Château de Conon
Château de Conon, sentinelle médiévale du Val de Loire : une enceinte à tours carrées et rondes traversant les siècles, des reprises Renaissance et de rares décors peints du XVIIe siècle nichés dans un logis discret.

© Wikimedia Commons / Wikipedia
Histoire
Dissimulé dans la campagne de Cellettes, aux confins de la Sologne et du Val de Loire, le château de Conon est l'un de ces monuments que l'on découvre presque par hasard, et dont l'évidence s'impose aussitôt. Loin de la magnificence tapageuse de Chambord ou de Cheverny, il dévoile une beauté plus intime, faite de pierre usée et de silence habité : celle d'un domaine dont les murs portent en eux huit siècles de vie humaine. Ce qui rend Conon véritablement singulier, c'est la stratification de ses époques. L'enceinte fortifiée — avec ses tours à la fois carrées et rondes, disposition révélatrice de deux phases de construction — dialogue avec les reprises architecturales de la fin du XVe et du début du XVIe siècle, moment où le souffle de la Renaissance commençait à infléchir les pratiques des bâtisseurs ligériens. Le logis intérieur, lui, conserve des décors peints du XVIIe siècle d'une rare qualité pour une demeure de cette échelle, témoignant d'un propriétaire soucieux d'élégance bien après que la mode des grands chantiers eut décliné.
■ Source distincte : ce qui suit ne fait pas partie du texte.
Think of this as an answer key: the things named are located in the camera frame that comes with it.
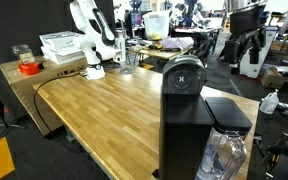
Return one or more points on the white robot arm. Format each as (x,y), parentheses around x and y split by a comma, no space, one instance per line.
(98,41)

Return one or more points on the black coffee machine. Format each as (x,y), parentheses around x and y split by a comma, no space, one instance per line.
(185,119)

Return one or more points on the background wooden desk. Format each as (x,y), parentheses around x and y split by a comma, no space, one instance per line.
(144,53)

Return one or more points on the clear plastic storage bin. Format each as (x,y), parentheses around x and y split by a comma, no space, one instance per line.
(156,25)

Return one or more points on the white stacked boxes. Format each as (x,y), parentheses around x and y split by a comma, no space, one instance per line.
(59,47)

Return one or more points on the clear water tank black lid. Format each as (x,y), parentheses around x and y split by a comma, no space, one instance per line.
(225,151)

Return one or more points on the white machine stand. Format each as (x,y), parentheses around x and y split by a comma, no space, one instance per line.
(251,34)

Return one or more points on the beige cabinet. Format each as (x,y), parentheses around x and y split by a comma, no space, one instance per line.
(22,85)

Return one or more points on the white plastic jug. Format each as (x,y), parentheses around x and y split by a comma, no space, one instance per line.
(269,103)

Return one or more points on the cardboard box on floor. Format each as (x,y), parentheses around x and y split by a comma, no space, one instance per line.
(273,79)

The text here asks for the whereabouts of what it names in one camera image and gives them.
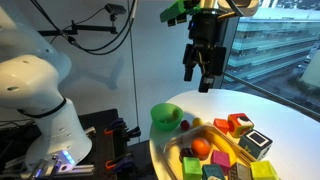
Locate orange black clamp upper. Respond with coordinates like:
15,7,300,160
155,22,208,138
104,118,141,139

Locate green block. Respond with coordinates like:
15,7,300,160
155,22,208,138
182,157,202,180

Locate grey brown block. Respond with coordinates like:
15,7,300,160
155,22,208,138
228,162,252,180

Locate magenta block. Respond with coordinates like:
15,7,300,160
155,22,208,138
210,150,231,175

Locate toy banana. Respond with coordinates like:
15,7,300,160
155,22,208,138
205,131,237,164

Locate small orange block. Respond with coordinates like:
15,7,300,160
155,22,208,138
213,118,229,134

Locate lime yellow block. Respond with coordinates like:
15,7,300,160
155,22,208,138
250,161,280,180

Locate yellow toy lemon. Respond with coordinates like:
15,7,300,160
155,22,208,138
192,118,204,127

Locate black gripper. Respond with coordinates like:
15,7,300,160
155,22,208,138
183,13,226,93

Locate orange black clamp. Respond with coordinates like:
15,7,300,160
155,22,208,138
105,153,134,173
104,118,141,139

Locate dark plum toy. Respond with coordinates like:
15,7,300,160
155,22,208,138
179,148,194,162

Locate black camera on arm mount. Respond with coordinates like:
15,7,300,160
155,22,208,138
40,3,126,36

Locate dark red toy fruit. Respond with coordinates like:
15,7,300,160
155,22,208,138
180,120,190,131

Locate window handrail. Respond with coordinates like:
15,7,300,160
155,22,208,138
223,72,320,122

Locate toy orange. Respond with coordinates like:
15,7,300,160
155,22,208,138
191,138,211,160

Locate black white teal cube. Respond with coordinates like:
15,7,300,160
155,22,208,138
238,129,273,160

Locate wooden tray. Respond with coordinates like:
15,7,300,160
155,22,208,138
158,124,257,180

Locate orange green red cube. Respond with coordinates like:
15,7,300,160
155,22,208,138
227,113,254,138

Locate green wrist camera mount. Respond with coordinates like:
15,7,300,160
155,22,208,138
160,0,200,26

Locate teal block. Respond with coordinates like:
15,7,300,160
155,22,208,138
202,164,225,180

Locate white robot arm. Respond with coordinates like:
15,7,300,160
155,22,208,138
0,0,92,177

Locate orange black clamp lower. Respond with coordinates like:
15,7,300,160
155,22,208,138
105,153,134,173

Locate black hanging cable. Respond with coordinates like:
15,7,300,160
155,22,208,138
29,0,141,134

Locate green plastic bowl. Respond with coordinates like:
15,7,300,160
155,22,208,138
151,103,184,132

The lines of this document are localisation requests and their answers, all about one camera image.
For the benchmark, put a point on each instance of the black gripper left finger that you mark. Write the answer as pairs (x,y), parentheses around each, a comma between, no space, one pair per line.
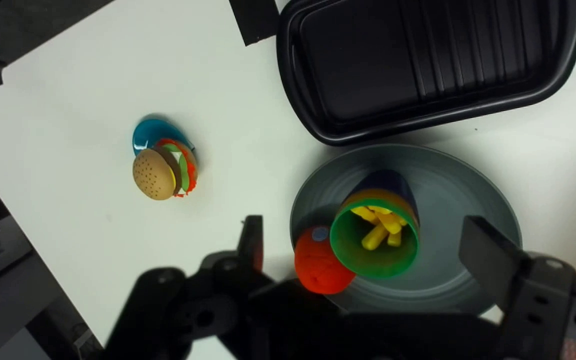
(250,245)

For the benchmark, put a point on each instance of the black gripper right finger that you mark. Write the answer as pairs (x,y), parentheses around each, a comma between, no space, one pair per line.
(494,263)

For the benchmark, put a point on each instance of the stack of colourful plastic cups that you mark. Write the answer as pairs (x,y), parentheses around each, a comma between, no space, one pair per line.
(388,190)

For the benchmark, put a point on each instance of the grey round plate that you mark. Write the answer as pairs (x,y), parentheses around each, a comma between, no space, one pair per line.
(447,190)

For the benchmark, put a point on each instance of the small blue plate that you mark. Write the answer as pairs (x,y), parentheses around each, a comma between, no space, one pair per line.
(153,128)

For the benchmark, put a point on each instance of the orange-red toy ball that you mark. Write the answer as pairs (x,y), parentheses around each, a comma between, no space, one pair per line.
(316,267)

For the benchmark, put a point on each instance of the toy hamburger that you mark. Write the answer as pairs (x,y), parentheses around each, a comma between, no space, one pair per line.
(167,171)

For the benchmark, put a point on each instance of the yellow toy fries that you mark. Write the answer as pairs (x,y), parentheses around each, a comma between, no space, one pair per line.
(386,226)

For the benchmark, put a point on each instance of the black plastic tray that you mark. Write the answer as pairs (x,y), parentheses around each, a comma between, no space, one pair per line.
(355,70)

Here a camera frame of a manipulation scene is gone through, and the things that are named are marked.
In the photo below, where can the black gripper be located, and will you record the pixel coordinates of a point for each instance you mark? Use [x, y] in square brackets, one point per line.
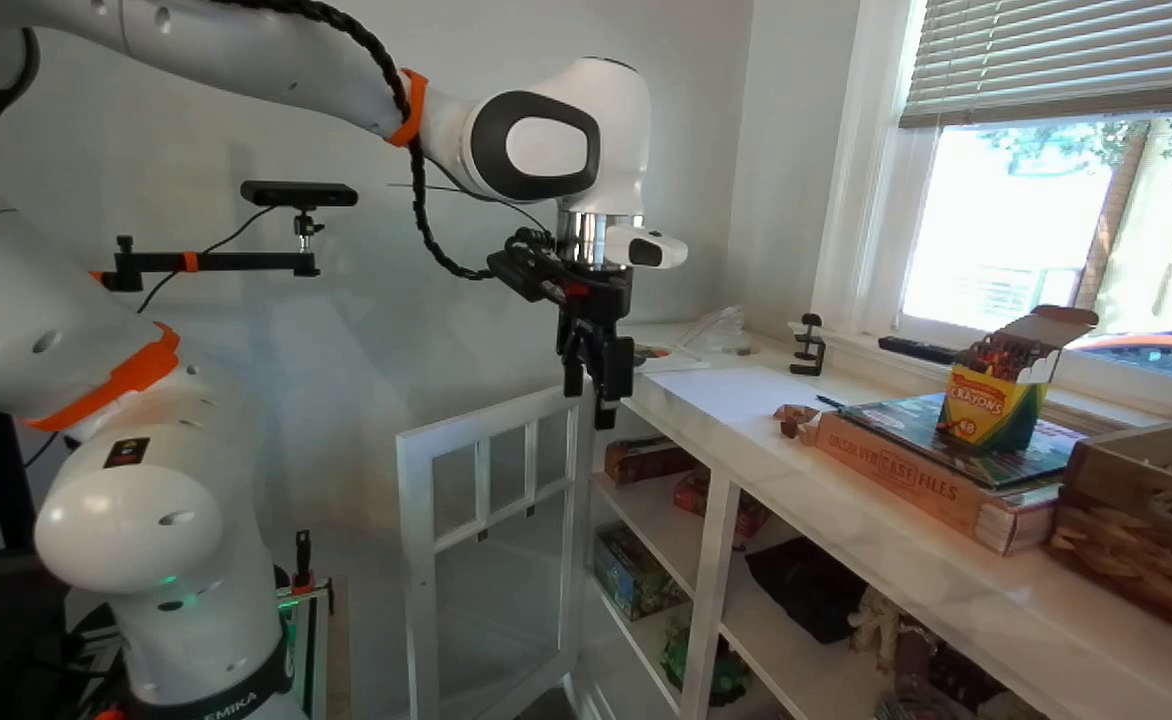
[590, 303]

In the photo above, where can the dark brown wooden block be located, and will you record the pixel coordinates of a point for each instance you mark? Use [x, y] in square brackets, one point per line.
[794, 419]

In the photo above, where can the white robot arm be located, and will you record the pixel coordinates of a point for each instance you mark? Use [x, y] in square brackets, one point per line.
[156, 507]

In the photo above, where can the white cabinet door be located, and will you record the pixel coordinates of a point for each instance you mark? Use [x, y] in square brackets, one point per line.
[493, 525]

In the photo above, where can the black clamp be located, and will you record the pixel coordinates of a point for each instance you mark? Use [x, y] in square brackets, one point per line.
[810, 346]

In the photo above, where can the white shelf cabinet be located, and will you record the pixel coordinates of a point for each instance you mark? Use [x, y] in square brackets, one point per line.
[1045, 633]

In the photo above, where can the dark book on game box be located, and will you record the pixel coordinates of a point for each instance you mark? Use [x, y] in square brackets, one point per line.
[1009, 452]

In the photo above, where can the black remote control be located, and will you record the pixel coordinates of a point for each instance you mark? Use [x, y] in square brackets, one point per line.
[918, 349]

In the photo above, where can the crayon box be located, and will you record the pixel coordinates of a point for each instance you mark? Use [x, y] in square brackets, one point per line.
[1013, 366]

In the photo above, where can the orange board game box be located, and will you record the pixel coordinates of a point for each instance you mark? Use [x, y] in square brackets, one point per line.
[997, 520]

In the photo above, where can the window blind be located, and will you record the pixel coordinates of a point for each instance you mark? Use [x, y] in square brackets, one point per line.
[995, 61]

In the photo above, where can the wooden crate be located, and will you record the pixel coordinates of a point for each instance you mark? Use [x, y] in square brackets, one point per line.
[1114, 518]

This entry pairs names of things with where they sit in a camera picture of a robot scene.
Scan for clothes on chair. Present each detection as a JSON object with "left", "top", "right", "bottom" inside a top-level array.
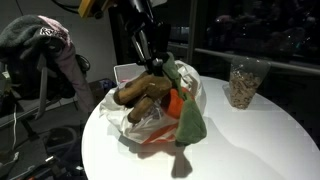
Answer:
[{"left": 0, "top": 15, "right": 94, "bottom": 113}]

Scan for brown plush toy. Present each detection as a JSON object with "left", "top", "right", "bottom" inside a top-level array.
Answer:
[{"left": 113, "top": 72, "right": 172, "bottom": 124}]

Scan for clear bag of snacks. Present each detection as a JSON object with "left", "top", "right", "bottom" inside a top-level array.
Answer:
[{"left": 229, "top": 57, "right": 271, "bottom": 109}]

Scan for white orange plastic bag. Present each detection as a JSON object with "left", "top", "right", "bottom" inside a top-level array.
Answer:
[{"left": 98, "top": 59, "right": 208, "bottom": 145}]

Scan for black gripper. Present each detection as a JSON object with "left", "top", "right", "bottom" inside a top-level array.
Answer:
[{"left": 117, "top": 0, "right": 171, "bottom": 75}]

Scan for window frame post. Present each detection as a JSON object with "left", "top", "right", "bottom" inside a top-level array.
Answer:
[{"left": 186, "top": 0, "right": 198, "bottom": 64}]

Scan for white plastic basket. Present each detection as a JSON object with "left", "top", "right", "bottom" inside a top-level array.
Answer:
[{"left": 113, "top": 63, "right": 145, "bottom": 88}]

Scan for window handrail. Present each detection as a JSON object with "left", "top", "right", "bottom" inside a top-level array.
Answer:
[{"left": 169, "top": 43, "right": 320, "bottom": 75}]

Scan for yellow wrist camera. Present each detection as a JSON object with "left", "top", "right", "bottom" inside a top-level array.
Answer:
[{"left": 78, "top": 0, "right": 112, "bottom": 19}]

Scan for green orange plush carrot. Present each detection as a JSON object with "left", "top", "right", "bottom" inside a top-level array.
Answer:
[{"left": 163, "top": 52, "right": 207, "bottom": 146}]

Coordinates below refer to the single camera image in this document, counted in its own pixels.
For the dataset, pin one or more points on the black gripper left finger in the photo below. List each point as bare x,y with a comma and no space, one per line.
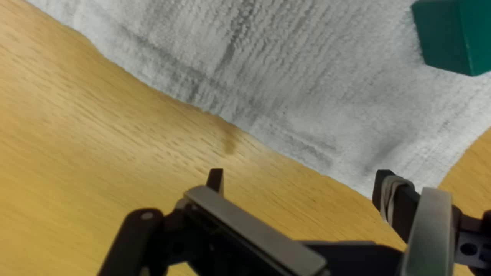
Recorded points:
253,244

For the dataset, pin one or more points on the white terry towel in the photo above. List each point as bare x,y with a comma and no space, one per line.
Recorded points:
336,84

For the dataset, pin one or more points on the large teal block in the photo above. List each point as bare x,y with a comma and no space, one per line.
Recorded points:
454,34

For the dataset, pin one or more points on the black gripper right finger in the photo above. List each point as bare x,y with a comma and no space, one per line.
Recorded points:
422,219

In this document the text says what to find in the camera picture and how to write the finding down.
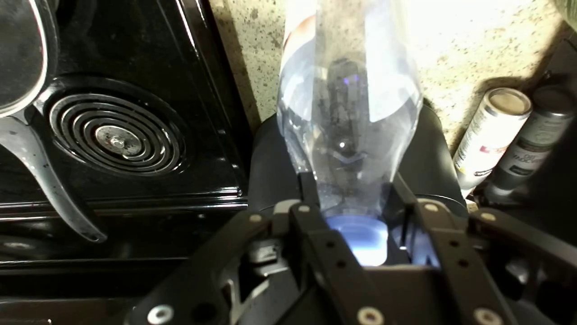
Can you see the black pan with glass lid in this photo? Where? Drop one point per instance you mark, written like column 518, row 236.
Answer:
column 27, row 55

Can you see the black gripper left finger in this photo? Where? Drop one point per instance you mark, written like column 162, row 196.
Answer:
column 281, row 268

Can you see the dark spray can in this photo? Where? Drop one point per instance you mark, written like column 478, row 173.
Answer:
column 554, row 111

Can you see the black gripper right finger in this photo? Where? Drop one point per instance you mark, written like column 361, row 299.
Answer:
column 494, row 270

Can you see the clear plastic bottle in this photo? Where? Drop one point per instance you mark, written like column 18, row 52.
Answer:
column 348, row 110

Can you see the black electric stove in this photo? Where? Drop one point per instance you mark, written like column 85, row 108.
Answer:
column 166, row 57

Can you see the stove coil burner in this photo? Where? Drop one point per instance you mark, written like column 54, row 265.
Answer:
column 116, row 135

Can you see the small spray can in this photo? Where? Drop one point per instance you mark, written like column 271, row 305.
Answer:
column 500, row 117

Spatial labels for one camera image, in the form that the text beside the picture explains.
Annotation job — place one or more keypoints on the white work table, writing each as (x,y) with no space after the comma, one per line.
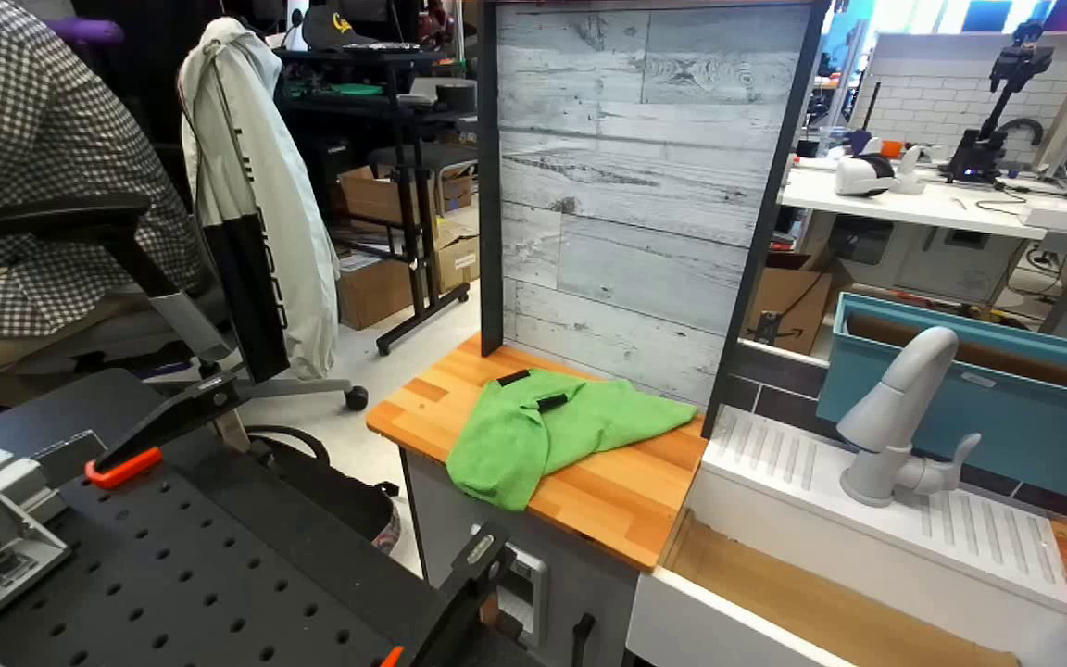
(931,238)

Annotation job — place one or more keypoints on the black office chair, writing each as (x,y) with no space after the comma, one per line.
(264,320)

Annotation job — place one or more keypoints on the wooden counter cabinet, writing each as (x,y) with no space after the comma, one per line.
(594,527)

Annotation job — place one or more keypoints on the white toy sink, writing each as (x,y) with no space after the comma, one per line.
(960,560)

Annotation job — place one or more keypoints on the green towel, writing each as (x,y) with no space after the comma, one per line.
(510,444)

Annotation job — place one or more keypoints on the white jacket on chair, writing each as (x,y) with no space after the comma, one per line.
(242,162)

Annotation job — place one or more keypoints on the black marker pen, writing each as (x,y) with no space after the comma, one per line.
(545,402)

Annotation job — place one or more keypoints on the teal storage bin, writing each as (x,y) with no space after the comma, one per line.
(1007,381)

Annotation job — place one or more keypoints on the orange handled clamp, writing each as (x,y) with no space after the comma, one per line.
(143,444)

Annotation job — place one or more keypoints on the grey toy faucet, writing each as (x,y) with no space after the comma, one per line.
(885,418)

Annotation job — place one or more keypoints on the grey wood backdrop panel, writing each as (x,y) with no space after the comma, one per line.
(626,170)

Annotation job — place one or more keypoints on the cardboard box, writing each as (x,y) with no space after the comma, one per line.
(372,291)

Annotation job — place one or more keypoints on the person in checkered shirt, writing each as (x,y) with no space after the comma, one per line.
(63,133)

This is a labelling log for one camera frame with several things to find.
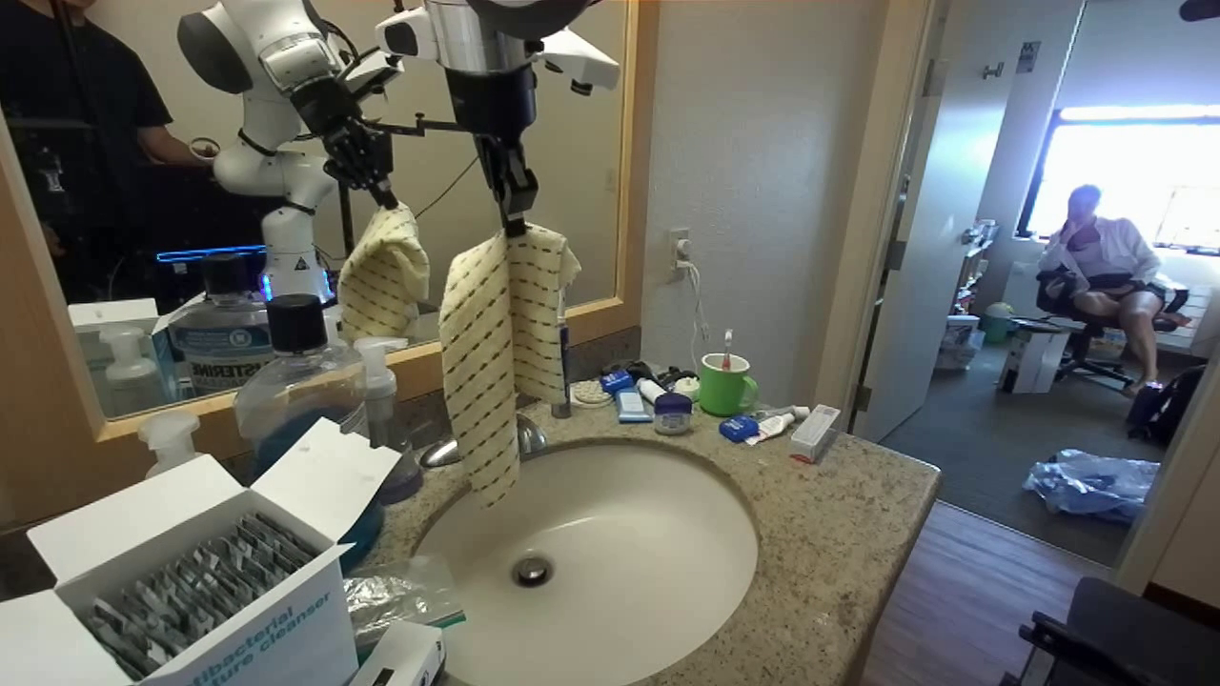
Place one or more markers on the wood framed mirror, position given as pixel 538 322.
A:
pixel 125 200

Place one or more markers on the blue white tube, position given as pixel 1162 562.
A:
pixel 760 425

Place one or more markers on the cream patterned towel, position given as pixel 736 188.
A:
pixel 501 345

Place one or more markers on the clear plastic zip bag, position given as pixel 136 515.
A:
pixel 384 600

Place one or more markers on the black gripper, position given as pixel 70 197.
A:
pixel 496 112

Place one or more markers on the blue mouthwash bottle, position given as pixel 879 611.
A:
pixel 300 418

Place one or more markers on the small clear soap bottle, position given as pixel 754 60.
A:
pixel 380 392

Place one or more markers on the white oval sink basin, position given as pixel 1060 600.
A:
pixel 604 564

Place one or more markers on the green mug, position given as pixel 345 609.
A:
pixel 727 382

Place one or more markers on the small white tube box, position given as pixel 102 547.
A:
pixel 407 656

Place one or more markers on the blue cloth on floor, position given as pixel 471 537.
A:
pixel 1091 487

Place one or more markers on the white long box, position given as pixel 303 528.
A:
pixel 818 434

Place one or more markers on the wall power outlet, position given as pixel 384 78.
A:
pixel 679 252

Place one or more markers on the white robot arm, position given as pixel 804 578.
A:
pixel 490 51

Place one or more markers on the seated person in room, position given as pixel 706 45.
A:
pixel 1105 270

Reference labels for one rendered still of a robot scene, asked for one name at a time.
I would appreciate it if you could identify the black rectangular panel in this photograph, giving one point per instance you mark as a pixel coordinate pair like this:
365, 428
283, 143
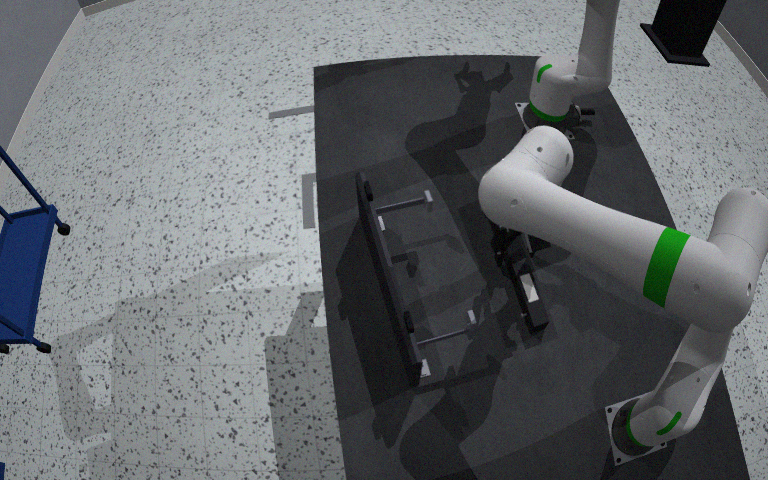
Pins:
389, 286

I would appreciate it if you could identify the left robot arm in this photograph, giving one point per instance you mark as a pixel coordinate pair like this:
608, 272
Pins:
709, 284

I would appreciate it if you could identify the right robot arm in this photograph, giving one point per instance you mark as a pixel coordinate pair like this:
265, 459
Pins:
559, 78

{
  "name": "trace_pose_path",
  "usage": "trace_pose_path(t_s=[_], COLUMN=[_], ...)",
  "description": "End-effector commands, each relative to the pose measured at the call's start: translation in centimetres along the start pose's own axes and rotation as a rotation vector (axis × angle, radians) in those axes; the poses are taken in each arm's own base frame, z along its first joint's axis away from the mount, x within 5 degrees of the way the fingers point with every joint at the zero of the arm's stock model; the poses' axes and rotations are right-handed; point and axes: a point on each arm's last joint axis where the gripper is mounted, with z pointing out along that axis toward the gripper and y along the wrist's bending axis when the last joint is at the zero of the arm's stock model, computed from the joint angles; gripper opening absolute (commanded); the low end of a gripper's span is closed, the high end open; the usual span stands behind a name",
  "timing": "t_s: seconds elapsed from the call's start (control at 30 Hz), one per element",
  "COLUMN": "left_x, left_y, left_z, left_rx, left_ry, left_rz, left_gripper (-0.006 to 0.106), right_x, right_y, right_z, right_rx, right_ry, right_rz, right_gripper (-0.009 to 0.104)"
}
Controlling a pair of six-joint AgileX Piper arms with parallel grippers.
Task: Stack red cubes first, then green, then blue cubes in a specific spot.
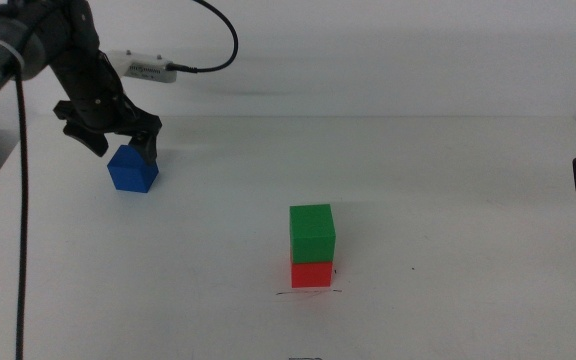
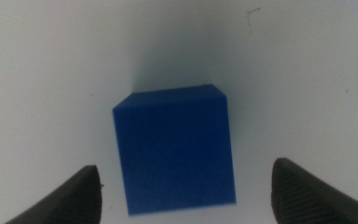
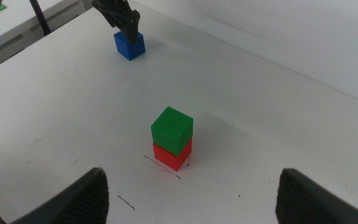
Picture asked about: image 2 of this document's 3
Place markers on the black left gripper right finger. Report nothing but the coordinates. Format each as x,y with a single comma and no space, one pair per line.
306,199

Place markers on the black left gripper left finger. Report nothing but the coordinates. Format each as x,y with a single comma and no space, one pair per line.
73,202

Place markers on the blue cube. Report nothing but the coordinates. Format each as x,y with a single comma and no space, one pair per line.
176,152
L'expérience de visite tient autant à l'architecture qu'à l'atmosphère : parcourir l'enceinte, longer les tours, pénétrer dans ce logis qui porta longtemps les stigmates de sa transformation en ferme, c'est traverser des couches de temps superposées. On perçoit ici la fragilité du patrimoine rural, mais aussi sa résilience — Conon a survécu à l'abandon, à la Révolution, aux affres du XXe siècle, pour être finalement reconnu et protégé au titre des Monuments Historiques en 2004. Le cadre lui-même mérite attention : Cellettes se situe à quelques kilomètres de Blois, dans un paysage de bocage doux et de forêts solognotes. Conon s'y inscrit avec naturel, comme si le château et la terre n'avaient jamais cessé de se parler. Pour le visiteur curieux, il représente un contrepoint précieux aux grandes résidences royales de la région, rappelant que la noblesse de province construisait, elle aussi, en cherchant la beauté.
Architecture
Le château de Conon illustre avec éloquence le principe de palimpseste architectural : chaque époque y a laissé sa marque sans effacer celle qui précédait. L'enceinte constitue l'élément le plus lisible de cet héritage superposé. Ses tours, à la fois carrées et rondes, révèlent deux logiques défensives successives : les premières, héritées des pratiques romanes et gothiques, confèrent à l'ensemble sa silhouette massive et austère ; les secondes, introduites à partir du XVe siècle, répondent à l'évolution des techniques d'assaut et de l'artillerie naissante. L'entrée du domaine, encadrée par ces tours de morphologies contrastées, conserve un caractère imposant qui témoigne de l'ambition originelle de ses bâtisseurs. Les reprises de la fin du XVe et du début du XVIe siècle ont profondément transformé le logis principal. Dans le goût de la première Renaissance ligérienne, les façades reçoivent un traitement décoratif plus soigné : travail des encadrements de baies, organisation rythmique des percements, introduction de motifs ornementaux qui traduisent l'influence des chantiers royaux voisins. Les matériaux employés sont ceux du pays : tuffeau blanc, pierre calcaire locale, ardoises de Touraine pour la couverture — une palette chromatique douce et lumineuse caractéristique de l'architecture civile du Val de Loire. À l'intérieur, les décors peints du XVIIe siècle constituent la grande singularité du château. Ces peintures murales, réalisées dans le logis selon les modes décoratives en vigueur sous Louis XIII et Louis XIV, ornent vraisemblablement les pièces de réception. Leur conservation, même partielle, est exceptionnelle pour un édifice de cette catégorie, longtemps abandonné à un usage agricole. L'ensemble du site, malgré les altérations liées à sa transformation en ferme, conserve une cohérence spatiale et une intégrité structurelle qui justifient pleinement sa protection monumentale.